Problem requirements:
Tally up the lines in the following entries where the string "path" appears, and answer with the number alone.

Records supplied:
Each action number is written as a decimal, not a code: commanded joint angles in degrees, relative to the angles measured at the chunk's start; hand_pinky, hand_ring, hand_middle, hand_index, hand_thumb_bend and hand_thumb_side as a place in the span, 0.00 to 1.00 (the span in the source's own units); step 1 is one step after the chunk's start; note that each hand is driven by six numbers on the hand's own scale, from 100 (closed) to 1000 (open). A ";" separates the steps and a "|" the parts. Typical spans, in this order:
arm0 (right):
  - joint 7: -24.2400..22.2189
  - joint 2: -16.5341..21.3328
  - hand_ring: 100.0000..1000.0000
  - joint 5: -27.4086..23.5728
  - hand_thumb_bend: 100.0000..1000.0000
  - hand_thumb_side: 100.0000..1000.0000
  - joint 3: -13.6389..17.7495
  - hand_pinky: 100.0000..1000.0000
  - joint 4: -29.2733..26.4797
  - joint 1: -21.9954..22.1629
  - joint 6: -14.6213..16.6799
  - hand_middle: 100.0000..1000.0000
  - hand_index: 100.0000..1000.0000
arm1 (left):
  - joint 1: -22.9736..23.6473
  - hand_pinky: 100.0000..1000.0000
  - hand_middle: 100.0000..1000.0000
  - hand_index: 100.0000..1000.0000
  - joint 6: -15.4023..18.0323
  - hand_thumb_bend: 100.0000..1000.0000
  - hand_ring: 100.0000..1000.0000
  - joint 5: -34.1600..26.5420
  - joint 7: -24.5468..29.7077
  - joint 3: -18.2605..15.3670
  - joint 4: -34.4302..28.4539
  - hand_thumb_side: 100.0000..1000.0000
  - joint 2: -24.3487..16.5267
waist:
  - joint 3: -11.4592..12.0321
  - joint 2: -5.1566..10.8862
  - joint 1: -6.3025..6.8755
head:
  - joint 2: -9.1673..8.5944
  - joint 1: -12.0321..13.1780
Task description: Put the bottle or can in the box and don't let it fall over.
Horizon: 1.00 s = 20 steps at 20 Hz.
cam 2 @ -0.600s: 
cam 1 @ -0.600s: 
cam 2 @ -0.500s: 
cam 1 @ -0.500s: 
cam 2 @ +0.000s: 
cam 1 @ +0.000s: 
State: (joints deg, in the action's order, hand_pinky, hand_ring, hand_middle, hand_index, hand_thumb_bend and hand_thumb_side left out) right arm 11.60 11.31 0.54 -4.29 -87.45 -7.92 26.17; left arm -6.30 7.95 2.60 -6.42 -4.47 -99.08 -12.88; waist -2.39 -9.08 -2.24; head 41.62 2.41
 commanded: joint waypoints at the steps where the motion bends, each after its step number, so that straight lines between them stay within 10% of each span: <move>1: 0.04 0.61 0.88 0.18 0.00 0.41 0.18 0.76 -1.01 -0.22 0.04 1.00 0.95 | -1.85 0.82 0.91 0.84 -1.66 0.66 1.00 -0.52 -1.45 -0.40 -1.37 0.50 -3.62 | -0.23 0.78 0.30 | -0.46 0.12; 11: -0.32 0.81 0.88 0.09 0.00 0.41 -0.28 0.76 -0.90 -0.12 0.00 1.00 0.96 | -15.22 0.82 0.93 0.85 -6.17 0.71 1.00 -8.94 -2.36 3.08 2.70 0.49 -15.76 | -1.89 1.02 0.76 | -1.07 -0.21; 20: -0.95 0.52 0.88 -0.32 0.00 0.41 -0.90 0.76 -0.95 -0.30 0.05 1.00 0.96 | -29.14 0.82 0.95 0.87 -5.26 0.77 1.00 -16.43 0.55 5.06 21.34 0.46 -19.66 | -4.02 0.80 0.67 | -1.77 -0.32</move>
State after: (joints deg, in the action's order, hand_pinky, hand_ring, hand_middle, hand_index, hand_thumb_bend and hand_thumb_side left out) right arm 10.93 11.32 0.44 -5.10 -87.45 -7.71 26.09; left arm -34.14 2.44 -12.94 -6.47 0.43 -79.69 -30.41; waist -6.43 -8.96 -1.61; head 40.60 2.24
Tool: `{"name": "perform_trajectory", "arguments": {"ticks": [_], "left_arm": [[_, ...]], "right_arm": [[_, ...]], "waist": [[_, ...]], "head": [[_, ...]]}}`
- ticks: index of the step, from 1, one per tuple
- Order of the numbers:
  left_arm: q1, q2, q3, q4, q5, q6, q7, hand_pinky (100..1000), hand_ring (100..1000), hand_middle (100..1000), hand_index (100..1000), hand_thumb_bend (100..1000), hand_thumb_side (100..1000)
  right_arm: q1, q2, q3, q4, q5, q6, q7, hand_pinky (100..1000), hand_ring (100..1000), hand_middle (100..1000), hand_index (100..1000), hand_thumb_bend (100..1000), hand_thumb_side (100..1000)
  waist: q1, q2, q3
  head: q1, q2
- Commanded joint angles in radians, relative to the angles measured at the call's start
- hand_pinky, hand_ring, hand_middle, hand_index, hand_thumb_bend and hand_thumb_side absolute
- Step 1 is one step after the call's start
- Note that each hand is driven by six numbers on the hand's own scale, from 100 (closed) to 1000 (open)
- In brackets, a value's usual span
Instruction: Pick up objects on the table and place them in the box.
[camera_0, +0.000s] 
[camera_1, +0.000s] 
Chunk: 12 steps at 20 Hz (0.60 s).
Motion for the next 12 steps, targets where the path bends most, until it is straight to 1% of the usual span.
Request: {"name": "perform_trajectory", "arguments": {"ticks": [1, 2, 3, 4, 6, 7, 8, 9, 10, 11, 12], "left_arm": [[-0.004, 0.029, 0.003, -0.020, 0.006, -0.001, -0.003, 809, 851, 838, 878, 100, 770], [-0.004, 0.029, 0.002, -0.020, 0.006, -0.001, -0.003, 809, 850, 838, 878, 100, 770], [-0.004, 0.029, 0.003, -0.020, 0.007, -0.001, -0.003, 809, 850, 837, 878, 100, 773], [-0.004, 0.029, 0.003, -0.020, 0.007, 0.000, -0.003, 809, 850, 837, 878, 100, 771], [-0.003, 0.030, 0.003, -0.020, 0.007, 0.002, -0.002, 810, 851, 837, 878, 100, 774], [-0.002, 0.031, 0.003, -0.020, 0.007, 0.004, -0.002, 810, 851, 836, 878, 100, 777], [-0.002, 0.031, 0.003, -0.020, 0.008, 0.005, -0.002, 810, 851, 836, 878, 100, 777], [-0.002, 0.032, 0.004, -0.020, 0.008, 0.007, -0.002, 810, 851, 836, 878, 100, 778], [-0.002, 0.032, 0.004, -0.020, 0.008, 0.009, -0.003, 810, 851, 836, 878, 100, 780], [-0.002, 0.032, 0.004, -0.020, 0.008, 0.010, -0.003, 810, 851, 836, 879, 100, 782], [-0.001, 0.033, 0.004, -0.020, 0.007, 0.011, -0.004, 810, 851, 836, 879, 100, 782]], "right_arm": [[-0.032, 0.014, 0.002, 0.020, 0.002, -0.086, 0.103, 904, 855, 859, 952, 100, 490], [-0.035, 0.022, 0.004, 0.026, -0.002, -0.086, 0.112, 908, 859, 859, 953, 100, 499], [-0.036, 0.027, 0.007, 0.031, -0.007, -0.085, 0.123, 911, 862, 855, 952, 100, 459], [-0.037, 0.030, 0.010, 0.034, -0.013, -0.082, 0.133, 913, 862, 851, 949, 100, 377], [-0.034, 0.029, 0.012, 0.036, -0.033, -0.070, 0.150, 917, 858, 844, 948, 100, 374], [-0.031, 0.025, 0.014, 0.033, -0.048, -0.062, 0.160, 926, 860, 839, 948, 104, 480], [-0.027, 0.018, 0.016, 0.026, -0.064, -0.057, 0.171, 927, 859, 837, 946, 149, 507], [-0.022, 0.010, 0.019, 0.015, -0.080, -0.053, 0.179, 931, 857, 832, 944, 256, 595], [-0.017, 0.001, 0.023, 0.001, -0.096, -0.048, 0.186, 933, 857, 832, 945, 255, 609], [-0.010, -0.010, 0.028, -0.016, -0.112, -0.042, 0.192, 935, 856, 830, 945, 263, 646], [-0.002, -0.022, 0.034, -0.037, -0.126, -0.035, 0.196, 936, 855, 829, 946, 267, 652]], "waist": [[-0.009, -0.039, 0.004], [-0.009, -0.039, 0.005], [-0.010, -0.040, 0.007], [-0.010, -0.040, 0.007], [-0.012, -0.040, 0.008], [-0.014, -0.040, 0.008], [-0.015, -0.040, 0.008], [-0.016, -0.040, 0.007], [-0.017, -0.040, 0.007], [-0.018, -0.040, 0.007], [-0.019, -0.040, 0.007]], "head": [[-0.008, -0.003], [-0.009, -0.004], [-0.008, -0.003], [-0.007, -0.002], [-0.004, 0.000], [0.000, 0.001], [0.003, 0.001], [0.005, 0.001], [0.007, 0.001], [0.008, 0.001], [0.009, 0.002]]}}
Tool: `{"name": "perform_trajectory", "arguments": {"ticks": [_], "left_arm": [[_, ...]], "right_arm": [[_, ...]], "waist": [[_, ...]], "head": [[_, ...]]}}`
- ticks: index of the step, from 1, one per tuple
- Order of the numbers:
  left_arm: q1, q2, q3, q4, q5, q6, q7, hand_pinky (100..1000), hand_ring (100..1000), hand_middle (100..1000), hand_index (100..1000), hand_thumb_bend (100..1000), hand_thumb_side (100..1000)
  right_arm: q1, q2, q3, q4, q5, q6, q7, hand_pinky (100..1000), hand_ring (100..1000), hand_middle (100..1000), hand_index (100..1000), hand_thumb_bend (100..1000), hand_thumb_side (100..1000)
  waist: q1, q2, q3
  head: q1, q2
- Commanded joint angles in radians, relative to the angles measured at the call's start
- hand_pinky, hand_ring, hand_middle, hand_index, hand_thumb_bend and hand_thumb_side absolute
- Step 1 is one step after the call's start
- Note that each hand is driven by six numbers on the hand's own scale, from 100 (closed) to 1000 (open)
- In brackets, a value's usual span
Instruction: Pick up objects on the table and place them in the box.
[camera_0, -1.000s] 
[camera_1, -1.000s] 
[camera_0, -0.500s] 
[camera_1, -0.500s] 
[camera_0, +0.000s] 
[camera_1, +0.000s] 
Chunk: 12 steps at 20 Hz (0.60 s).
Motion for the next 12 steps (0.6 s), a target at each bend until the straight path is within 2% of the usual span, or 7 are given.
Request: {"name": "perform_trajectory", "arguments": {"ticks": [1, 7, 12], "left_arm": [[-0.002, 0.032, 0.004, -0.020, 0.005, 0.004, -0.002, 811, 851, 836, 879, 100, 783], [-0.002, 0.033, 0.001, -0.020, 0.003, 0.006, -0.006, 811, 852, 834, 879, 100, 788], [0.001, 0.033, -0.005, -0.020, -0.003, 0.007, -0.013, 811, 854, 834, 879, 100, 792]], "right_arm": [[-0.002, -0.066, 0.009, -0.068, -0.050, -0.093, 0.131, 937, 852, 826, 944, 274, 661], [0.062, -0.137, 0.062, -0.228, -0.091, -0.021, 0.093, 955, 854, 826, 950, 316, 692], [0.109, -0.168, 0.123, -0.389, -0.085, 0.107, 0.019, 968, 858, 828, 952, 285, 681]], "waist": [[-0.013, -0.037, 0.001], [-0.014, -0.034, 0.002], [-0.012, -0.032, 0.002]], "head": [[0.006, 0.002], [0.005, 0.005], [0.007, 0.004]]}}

Written solution:
2